> [INPUT]
'''
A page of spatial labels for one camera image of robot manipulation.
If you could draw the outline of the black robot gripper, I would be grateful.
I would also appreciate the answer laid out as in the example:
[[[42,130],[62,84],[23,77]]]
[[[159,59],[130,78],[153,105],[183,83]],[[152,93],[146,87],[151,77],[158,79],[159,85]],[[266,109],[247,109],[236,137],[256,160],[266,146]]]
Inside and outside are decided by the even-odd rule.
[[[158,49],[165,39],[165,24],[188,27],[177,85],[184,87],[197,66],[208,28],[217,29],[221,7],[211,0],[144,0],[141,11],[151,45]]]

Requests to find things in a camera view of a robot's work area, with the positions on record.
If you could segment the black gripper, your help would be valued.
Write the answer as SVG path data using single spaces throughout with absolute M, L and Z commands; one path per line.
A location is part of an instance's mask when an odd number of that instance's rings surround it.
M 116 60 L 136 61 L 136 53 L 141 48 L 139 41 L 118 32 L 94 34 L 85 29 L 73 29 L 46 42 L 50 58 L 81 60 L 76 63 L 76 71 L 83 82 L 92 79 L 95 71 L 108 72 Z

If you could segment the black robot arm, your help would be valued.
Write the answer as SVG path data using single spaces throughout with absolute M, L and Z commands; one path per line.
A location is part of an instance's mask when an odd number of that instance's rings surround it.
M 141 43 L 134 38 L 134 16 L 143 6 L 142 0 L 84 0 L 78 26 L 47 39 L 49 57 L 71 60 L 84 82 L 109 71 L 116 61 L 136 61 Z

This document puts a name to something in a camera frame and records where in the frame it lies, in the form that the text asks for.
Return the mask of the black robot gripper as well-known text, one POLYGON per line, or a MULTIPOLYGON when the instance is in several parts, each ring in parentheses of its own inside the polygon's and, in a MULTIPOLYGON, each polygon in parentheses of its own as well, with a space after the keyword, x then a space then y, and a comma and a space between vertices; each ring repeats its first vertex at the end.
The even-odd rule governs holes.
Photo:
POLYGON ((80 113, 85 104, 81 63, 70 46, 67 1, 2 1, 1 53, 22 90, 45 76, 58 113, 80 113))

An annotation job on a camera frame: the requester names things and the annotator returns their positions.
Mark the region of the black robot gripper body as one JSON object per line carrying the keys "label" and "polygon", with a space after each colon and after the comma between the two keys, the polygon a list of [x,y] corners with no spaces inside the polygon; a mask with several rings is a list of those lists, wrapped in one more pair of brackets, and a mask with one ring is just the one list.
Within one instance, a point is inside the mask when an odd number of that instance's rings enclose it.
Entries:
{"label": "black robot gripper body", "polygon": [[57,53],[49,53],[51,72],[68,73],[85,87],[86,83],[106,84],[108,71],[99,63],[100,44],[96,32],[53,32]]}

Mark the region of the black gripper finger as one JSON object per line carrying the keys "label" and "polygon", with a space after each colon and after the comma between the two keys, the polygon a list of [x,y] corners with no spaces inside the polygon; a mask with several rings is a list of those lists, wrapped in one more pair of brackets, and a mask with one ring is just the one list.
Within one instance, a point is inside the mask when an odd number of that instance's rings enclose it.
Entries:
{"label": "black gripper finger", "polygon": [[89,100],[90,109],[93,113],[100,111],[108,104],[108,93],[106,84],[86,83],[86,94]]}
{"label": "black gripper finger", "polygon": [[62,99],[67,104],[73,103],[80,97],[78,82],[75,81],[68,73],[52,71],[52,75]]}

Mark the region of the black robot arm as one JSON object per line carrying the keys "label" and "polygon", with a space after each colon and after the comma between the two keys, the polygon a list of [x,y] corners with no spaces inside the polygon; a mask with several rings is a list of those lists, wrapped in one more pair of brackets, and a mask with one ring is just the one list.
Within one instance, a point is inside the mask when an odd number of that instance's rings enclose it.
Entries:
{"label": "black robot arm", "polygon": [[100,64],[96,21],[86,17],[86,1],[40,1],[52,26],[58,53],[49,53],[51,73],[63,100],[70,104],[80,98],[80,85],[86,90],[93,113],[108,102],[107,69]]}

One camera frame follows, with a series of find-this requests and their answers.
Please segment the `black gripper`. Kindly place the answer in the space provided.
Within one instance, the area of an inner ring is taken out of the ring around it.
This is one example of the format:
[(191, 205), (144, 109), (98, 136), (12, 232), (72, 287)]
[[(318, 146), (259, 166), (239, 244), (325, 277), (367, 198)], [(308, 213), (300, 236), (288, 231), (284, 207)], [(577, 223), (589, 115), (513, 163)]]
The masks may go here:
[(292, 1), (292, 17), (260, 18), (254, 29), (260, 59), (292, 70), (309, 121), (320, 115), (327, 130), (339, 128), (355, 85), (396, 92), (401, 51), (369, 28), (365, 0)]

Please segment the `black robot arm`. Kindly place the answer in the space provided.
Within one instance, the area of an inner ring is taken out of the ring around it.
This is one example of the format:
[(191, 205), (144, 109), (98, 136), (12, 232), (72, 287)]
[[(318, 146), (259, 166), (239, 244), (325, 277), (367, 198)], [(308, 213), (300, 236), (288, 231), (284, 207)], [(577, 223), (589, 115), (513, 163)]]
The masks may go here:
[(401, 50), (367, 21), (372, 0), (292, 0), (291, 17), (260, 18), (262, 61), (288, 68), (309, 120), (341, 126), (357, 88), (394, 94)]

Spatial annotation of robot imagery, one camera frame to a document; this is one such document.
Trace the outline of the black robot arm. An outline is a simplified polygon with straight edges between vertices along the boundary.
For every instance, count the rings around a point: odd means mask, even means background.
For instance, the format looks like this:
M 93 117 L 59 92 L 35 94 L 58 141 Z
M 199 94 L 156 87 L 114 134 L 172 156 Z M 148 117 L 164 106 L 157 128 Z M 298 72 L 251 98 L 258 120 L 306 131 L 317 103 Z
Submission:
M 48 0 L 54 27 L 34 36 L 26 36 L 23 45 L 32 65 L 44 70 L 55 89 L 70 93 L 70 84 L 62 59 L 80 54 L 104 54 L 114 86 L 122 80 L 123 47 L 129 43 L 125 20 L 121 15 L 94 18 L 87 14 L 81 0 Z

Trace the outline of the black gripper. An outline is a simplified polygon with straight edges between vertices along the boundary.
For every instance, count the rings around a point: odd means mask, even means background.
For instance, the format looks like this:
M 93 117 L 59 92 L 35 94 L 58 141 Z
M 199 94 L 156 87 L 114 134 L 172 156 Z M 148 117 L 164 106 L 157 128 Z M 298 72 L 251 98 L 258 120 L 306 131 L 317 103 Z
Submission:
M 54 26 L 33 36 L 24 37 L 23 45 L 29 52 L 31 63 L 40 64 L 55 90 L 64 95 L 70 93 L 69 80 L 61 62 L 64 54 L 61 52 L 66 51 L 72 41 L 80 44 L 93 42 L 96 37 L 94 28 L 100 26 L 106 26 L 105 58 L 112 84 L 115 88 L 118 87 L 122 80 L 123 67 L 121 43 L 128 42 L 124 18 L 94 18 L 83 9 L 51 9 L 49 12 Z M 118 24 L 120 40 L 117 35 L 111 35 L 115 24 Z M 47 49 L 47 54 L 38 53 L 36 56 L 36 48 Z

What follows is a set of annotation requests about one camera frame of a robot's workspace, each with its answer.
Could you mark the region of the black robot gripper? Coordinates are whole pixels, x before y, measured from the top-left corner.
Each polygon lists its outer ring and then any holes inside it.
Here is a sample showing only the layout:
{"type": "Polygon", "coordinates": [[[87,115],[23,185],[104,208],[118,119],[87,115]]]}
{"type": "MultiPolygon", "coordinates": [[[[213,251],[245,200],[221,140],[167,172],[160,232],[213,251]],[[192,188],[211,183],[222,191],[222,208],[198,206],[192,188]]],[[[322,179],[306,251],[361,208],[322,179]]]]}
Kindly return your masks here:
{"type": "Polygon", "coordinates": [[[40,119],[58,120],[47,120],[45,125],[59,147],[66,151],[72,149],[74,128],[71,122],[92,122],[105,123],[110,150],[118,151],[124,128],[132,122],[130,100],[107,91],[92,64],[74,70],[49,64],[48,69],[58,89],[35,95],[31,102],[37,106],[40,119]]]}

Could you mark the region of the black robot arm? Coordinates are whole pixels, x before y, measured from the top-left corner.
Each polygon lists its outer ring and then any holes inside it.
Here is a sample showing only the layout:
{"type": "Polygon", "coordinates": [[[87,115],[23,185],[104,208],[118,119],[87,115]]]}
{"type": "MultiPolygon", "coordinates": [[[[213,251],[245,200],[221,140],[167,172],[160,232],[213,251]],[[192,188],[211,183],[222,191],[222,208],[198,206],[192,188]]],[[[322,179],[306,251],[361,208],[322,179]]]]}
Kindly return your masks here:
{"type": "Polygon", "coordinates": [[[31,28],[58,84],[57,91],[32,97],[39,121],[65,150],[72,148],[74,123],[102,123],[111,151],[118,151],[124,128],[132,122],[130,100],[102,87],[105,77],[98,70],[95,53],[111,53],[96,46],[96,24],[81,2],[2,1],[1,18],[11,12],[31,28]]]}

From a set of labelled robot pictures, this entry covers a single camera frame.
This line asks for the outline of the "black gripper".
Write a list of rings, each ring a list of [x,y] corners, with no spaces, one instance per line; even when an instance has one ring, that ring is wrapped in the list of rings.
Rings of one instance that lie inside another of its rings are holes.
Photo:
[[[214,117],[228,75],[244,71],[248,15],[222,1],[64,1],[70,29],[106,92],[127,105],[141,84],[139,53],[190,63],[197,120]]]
'''
'''
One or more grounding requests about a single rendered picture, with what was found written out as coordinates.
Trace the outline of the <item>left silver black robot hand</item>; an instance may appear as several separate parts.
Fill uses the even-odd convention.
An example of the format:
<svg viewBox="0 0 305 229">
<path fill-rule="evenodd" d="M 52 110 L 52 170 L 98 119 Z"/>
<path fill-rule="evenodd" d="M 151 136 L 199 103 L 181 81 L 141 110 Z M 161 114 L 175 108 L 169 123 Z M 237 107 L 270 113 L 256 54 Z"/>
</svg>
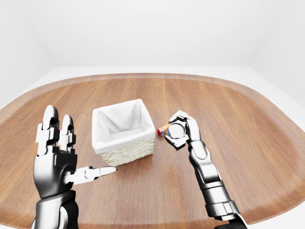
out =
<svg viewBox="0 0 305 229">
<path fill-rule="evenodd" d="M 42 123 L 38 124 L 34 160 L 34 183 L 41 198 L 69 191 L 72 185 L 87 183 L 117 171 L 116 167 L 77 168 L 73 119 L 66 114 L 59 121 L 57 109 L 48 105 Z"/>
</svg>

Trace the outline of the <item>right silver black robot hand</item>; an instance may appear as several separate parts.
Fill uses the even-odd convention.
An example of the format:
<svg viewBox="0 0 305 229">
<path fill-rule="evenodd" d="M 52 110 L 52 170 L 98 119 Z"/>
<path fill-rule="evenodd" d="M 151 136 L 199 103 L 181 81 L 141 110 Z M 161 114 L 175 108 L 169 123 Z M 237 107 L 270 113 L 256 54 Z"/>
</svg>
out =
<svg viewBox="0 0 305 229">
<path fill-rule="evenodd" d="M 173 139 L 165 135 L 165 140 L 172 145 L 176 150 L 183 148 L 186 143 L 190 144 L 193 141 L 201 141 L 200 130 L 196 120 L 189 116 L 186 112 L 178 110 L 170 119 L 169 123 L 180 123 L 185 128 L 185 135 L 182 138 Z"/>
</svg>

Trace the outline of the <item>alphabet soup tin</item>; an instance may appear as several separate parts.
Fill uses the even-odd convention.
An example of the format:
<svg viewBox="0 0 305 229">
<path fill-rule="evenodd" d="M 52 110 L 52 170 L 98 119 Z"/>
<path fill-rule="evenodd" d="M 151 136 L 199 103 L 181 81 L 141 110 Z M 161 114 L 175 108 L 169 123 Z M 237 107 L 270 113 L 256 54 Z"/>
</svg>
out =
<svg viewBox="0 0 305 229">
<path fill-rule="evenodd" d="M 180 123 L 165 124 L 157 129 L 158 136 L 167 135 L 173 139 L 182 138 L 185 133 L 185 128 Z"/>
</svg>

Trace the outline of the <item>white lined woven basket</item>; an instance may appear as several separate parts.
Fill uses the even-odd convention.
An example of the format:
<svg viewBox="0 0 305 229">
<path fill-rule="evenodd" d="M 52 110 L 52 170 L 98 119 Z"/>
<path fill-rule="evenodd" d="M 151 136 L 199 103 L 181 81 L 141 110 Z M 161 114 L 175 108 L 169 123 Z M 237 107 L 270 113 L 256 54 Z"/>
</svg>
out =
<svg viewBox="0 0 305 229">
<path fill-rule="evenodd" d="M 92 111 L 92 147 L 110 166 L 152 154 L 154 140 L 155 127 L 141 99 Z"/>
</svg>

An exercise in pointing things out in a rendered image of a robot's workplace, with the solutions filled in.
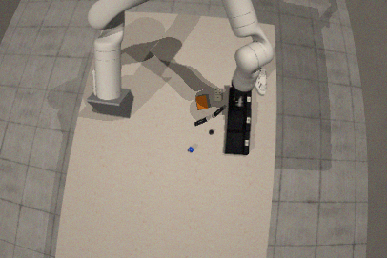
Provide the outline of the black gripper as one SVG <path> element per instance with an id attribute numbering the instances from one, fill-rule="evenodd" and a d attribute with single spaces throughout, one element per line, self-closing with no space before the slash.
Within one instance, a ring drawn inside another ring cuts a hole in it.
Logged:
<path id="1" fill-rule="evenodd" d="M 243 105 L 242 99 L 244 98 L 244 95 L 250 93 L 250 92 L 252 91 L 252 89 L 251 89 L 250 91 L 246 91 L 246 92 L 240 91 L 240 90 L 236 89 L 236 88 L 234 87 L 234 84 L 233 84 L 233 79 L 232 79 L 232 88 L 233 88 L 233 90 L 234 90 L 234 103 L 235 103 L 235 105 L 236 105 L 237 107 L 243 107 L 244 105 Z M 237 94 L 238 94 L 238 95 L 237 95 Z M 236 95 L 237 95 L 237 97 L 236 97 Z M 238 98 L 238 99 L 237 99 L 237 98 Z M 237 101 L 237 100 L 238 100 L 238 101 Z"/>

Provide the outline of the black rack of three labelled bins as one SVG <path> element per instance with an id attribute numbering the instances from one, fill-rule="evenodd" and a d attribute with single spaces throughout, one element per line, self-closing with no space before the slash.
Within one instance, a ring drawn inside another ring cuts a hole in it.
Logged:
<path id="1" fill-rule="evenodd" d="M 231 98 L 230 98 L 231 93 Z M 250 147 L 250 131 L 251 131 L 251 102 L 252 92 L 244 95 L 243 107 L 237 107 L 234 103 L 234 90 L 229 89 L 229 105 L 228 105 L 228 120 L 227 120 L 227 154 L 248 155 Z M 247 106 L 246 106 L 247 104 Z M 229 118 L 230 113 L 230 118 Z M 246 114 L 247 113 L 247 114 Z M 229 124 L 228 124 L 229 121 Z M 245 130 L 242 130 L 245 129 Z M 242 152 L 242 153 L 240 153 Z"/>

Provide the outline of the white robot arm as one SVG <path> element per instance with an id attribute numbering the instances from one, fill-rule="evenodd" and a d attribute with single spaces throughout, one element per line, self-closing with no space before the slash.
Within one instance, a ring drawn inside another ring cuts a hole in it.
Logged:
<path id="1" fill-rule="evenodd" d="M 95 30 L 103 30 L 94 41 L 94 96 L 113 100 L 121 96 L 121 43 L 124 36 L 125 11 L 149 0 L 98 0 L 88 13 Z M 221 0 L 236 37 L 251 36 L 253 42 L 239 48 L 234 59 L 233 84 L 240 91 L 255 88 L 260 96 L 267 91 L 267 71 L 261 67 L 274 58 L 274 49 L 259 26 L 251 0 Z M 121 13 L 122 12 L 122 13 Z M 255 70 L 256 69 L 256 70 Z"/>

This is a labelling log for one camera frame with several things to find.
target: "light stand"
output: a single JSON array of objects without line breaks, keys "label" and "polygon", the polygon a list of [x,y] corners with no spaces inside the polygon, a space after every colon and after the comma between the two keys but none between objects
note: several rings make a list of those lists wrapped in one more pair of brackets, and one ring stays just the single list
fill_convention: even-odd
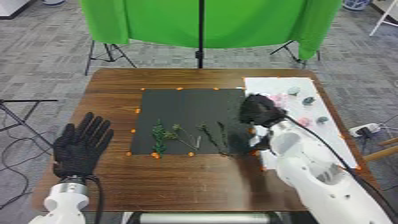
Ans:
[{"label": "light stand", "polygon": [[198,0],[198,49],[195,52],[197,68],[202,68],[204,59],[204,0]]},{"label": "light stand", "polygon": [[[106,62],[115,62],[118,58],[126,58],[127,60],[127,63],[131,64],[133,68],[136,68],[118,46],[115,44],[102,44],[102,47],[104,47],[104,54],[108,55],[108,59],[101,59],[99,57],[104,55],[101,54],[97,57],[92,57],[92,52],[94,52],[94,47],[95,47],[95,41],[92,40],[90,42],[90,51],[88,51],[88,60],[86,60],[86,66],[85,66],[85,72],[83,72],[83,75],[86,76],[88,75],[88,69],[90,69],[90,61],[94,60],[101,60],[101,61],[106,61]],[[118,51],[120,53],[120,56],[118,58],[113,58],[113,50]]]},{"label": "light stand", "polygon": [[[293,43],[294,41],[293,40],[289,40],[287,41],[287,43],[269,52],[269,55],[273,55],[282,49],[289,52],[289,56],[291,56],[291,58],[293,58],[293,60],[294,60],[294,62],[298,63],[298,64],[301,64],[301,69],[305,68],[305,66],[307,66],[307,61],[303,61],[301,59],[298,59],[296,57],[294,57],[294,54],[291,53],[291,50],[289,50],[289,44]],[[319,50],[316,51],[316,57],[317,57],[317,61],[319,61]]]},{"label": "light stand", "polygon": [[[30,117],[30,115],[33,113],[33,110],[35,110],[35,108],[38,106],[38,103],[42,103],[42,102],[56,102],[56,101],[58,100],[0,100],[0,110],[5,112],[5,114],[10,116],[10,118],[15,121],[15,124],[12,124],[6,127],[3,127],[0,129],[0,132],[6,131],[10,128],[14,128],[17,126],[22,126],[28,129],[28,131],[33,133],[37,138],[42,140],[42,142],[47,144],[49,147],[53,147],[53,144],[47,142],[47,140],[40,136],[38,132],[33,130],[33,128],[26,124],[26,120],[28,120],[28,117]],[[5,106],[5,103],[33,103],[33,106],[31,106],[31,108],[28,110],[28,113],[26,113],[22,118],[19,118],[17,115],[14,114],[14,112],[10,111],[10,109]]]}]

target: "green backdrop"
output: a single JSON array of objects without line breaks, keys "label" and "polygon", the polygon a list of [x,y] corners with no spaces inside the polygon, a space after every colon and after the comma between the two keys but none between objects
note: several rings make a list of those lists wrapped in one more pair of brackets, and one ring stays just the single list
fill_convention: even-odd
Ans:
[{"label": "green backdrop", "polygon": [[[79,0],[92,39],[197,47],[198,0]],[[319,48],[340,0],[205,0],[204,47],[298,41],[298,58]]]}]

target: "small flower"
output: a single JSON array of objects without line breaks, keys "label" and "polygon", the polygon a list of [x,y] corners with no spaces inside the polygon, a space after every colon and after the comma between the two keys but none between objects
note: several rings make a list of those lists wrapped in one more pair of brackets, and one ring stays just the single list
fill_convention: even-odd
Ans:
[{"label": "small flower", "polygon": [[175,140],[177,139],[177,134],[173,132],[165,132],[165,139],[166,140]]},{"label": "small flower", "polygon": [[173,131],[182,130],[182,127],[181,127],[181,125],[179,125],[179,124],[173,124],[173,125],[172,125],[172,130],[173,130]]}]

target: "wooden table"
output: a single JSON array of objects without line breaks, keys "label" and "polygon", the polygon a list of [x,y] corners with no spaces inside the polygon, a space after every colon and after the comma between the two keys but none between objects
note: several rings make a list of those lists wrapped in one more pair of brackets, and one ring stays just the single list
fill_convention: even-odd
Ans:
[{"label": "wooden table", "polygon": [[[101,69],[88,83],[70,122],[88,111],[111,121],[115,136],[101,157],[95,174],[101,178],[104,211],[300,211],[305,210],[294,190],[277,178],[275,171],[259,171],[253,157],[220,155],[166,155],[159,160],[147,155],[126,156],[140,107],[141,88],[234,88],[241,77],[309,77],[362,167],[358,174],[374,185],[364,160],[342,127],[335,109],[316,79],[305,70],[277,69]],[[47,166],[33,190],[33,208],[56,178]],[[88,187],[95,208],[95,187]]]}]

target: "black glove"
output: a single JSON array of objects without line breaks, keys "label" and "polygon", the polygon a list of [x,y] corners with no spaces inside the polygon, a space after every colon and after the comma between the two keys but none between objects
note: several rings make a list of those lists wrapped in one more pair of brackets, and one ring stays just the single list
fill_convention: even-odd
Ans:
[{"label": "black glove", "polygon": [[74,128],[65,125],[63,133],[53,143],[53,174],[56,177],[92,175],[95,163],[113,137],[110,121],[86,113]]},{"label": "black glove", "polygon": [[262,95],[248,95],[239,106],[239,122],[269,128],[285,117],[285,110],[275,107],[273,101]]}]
'''
> [TASK DIRECTIONS] Of the entries listed above, reproduce only the lines starting at the line containing "A page of spatial" and ending at the line containing "This document puts". Include both, exactly as they stand.

> [SOLUTION TO THE PROBLEM]
A page of spatial labels for one camera image of robot manipulation.
If you could draw the outline of the black robot gripper, I would be grateful.
I would also appreciate the answer laid out as in the example:
[[[42,130],[62,84],[23,77]]]
[[[159,59],[130,78],[153,105],[183,83]],[[152,93],[146,87],[151,77],[158,79],[159,85]],[[266,109],[247,109],[236,137],[256,160],[266,146]]]
Inside and outside are decided by the even-odd rule.
[[[158,49],[165,39],[165,24],[188,27],[177,85],[184,87],[197,66],[208,28],[217,29],[221,7],[211,0],[144,0],[141,11],[151,45]]]

Requests to find things in a camera view of a robot's work area, with the positions on record.
If you could segment the black gripper, your help would be valued.
Write the answer as SVG path data using single spaces throughout with absolute M, L and Z commands; one path per line.
A location is part of an instance's mask when an odd number of that instance's rings surround it.
M 116 60 L 136 61 L 136 53 L 141 48 L 139 41 L 118 32 L 94 34 L 85 29 L 73 29 L 46 42 L 50 58 L 81 60 L 76 63 L 76 71 L 83 82 L 92 79 L 95 71 L 108 72 Z

If you could segment the black robot arm, your help would be valued.
Write the answer as SVG path data using single spaces throughout with absolute M, L and Z commands; one path per line.
A location is part of an instance's mask when an odd number of that instance's rings surround it.
M 141 43 L 134 38 L 134 16 L 143 6 L 142 0 L 84 0 L 78 26 L 47 39 L 49 57 L 71 60 L 84 82 L 109 71 L 116 61 L 136 61 Z

This document puts a name to something in a camera frame and records where in the frame it lies, in the form that the text asks for.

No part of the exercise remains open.